[What is needed] Determine how many lines below contain the string "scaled" and give that number without anything else.

━━━━━━━━━━━━━━━━

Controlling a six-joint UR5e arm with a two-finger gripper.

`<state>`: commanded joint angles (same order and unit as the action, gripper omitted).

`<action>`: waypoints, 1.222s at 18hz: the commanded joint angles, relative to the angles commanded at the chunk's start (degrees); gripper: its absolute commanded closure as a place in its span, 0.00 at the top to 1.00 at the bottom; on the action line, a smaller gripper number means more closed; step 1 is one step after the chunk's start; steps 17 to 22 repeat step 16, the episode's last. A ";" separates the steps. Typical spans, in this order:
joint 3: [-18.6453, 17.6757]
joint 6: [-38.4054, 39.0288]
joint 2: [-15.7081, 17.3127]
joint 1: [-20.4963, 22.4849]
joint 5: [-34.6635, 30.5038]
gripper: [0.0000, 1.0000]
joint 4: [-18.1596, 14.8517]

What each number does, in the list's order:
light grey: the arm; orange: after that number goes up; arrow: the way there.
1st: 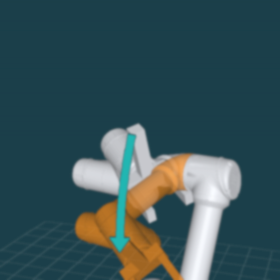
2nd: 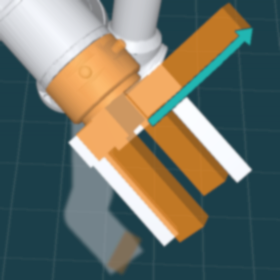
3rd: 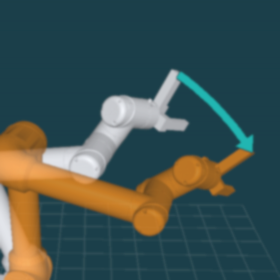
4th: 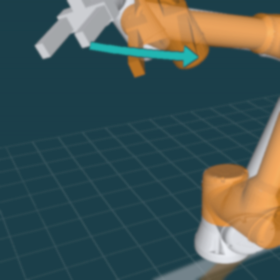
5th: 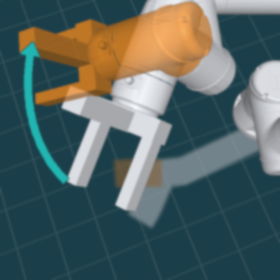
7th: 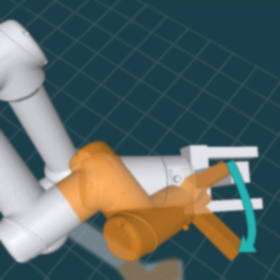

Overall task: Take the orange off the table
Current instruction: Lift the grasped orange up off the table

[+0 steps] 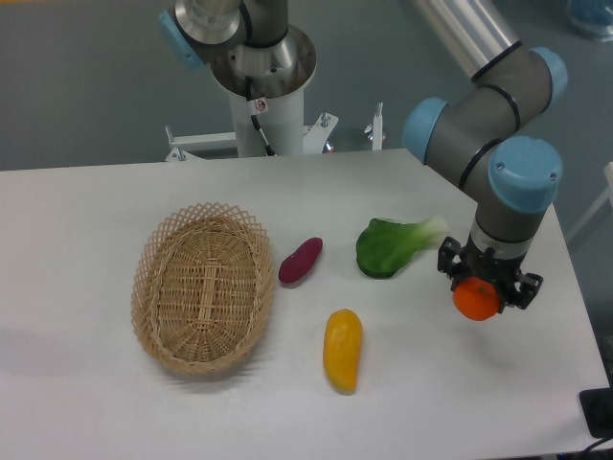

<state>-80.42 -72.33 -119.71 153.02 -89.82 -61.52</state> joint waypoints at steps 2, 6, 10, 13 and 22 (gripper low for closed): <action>-0.09 -0.09 0.00 0.00 0.00 0.59 0.00; 0.09 -0.09 0.00 0.00 -0.09 0.60 0.00; 1.05 -0.09 -0.09 -0.09 -1.41 0.61 -0.44; 1.05 -0.09 0.09 -0.17 -1.41 0.61 -0.62; 1.14 0.00 0.17 -0.09 -1.41 0.63 -0.62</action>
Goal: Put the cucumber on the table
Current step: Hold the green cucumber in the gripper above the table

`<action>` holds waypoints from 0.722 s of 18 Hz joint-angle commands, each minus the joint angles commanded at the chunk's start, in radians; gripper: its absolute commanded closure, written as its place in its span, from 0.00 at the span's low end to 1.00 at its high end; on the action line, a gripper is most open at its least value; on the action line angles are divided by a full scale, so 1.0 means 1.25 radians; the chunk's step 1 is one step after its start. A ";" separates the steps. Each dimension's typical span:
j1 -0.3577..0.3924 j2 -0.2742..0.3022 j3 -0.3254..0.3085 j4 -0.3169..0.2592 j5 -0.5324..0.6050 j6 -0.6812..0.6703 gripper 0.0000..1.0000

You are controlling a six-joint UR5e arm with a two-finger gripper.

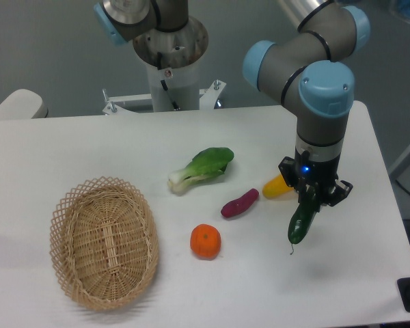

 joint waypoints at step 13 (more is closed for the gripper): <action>-0.027 -0.042 0.017 0.012 -0.004 -0.022 0.79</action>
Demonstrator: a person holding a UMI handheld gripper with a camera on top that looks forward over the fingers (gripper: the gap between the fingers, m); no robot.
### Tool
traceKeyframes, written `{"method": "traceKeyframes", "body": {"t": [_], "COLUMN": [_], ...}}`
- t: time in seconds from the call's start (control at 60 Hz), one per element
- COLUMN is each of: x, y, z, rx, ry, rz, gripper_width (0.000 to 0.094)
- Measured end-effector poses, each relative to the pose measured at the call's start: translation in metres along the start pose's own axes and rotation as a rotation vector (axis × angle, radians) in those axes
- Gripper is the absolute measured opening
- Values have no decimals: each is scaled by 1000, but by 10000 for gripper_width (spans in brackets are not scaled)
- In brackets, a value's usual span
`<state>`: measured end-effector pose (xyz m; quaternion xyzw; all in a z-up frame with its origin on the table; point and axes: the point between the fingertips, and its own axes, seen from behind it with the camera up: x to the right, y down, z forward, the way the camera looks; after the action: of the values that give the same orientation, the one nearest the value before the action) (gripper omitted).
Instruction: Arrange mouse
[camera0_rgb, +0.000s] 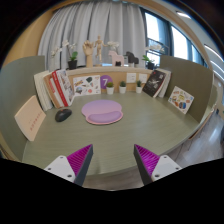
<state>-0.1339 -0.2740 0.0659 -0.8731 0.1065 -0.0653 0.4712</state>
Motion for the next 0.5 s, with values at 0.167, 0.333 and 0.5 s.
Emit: {"method": "traceKeyframes", "body": {"t": [0.167,0.333,0.5], "x": [-111,-189,-238], "y": [17,13,-5], "z": [48,97,147], "rx": [-73,-108,-118], "ry": [-121,-185,-204], "rz": [-65,-92,-97], "gripper_width": [828,825,824]}}
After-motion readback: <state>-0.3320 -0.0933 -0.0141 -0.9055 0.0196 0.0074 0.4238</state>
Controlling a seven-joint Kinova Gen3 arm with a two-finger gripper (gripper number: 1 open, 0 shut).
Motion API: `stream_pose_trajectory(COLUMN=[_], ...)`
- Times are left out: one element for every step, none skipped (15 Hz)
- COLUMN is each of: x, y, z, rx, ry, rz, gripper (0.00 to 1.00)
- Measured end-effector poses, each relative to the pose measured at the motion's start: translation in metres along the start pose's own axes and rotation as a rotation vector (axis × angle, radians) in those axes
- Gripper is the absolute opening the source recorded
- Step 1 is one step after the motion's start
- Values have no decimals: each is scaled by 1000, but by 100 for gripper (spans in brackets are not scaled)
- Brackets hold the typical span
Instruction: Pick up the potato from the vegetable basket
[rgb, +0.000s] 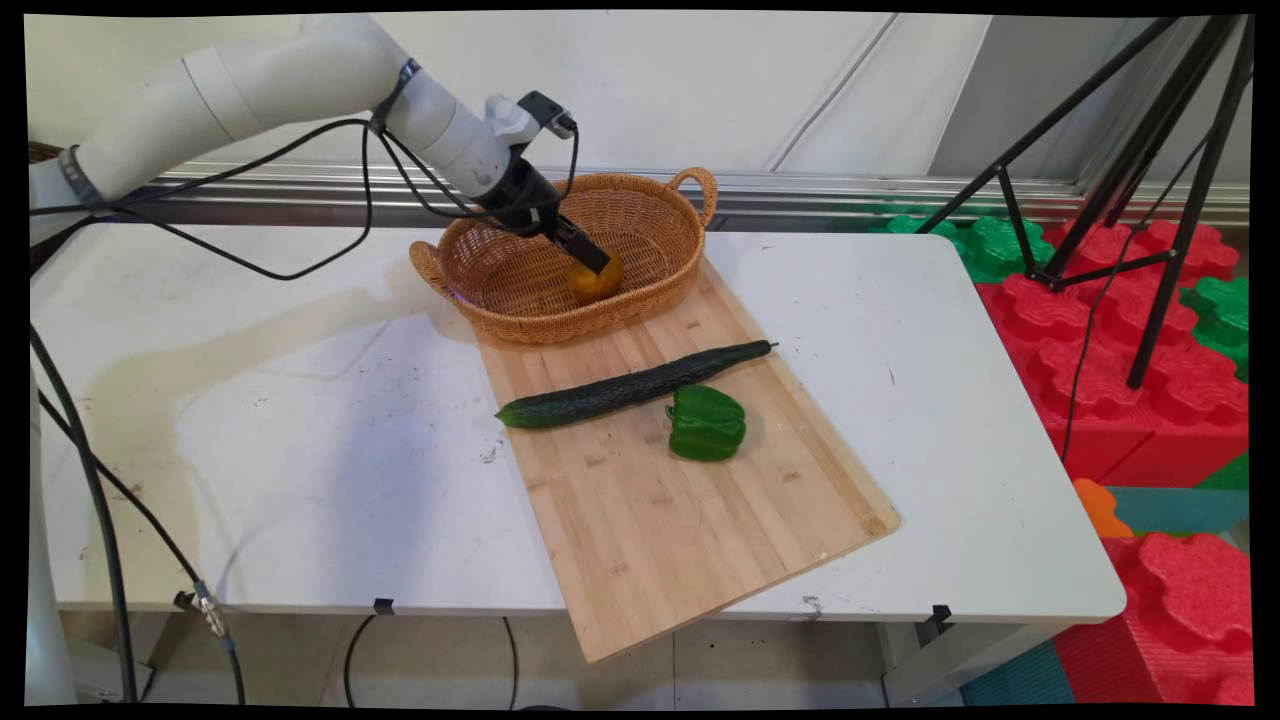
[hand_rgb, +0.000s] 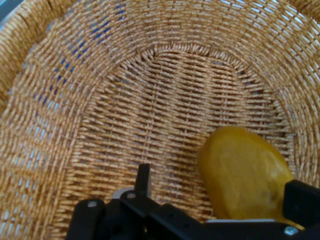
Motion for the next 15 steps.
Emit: stream_pose_trajectory(x=[0, 0, 1, 2, 3, 5, 7, 8, 10, 12, 14, 15, 15, 16, 16], y=[0, 1, 2, 2, 2, 2, 2, 2, 2, 2, 1, 1, 1, 1, 1], z=[3, 5, 7, 8, 9, 9, 9, 9, 7, 6, 3, 1, -1, -2, -4], rx=[-1, -3, -4, -4, -2, 0, 3, 6, 10, 15, 21, 24, 28, 29, 31], ry=[1, 2, 7, 11, 19, 24, 32, 38, 45, 52, 58, 61, 63, 65, 66], rz=[-8, -13, -17, -20, -25, -28, -31, -33, -35, -37, -36, -36, -36, -35, -35], gripper=[100, 100, 100, 100, 100, 100, 100, 100, 100, 100, 100, 100, 100, 100, 100])
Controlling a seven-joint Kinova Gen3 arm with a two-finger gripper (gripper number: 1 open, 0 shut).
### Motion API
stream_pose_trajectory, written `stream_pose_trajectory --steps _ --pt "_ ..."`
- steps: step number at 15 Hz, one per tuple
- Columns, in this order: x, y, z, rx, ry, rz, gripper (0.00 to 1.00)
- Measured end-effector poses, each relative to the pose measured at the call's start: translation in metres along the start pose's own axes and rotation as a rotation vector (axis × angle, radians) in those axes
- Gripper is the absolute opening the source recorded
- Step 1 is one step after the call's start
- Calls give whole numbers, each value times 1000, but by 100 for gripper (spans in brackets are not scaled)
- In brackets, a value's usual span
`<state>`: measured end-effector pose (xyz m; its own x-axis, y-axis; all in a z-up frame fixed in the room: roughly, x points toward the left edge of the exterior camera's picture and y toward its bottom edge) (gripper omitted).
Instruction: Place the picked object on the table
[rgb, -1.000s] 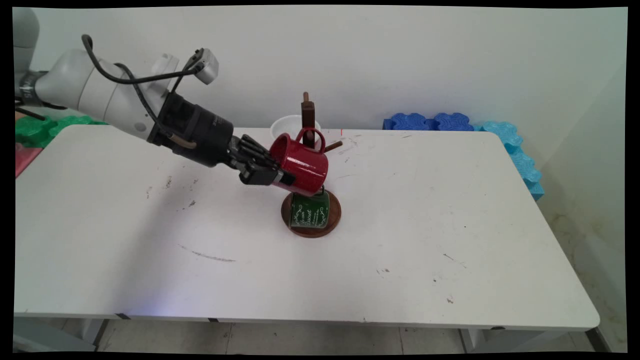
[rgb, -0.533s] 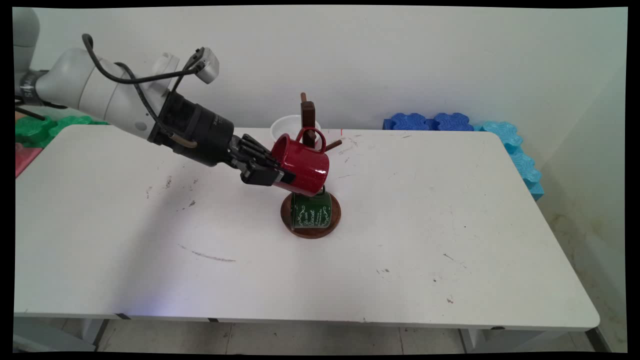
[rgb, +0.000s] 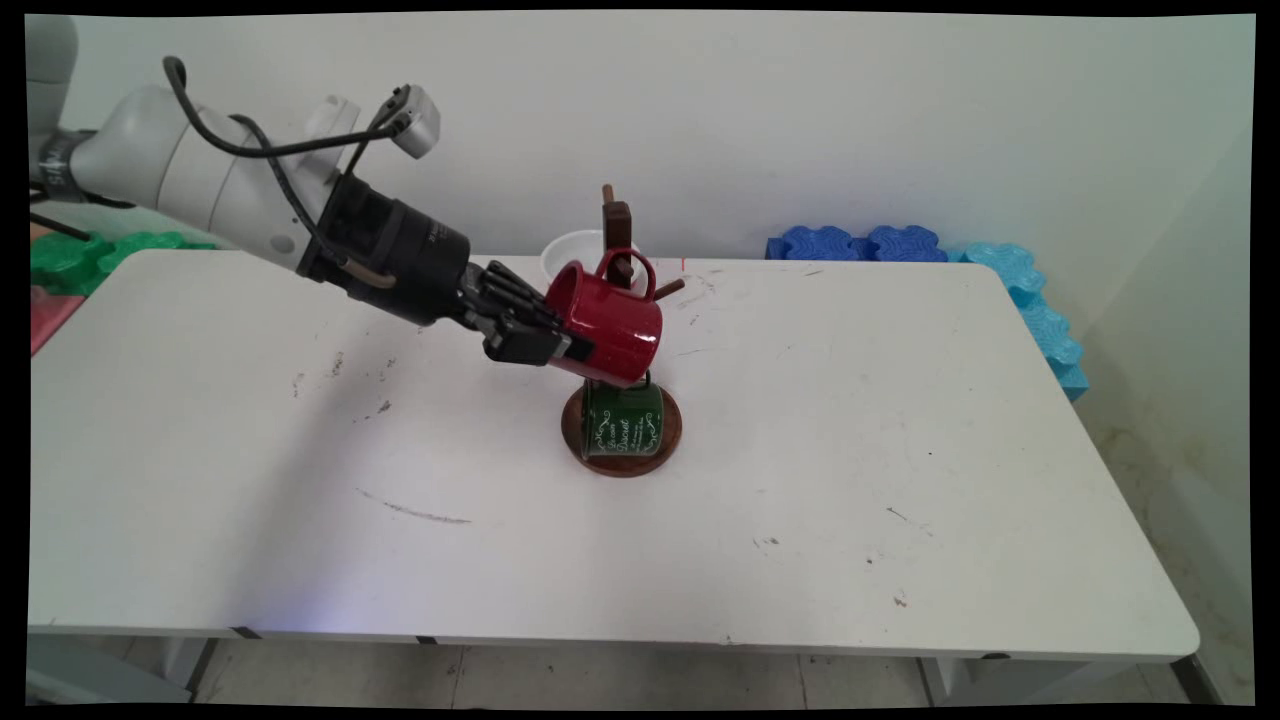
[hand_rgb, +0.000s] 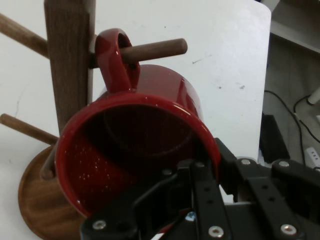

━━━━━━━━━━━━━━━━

[Response for this exercise] 3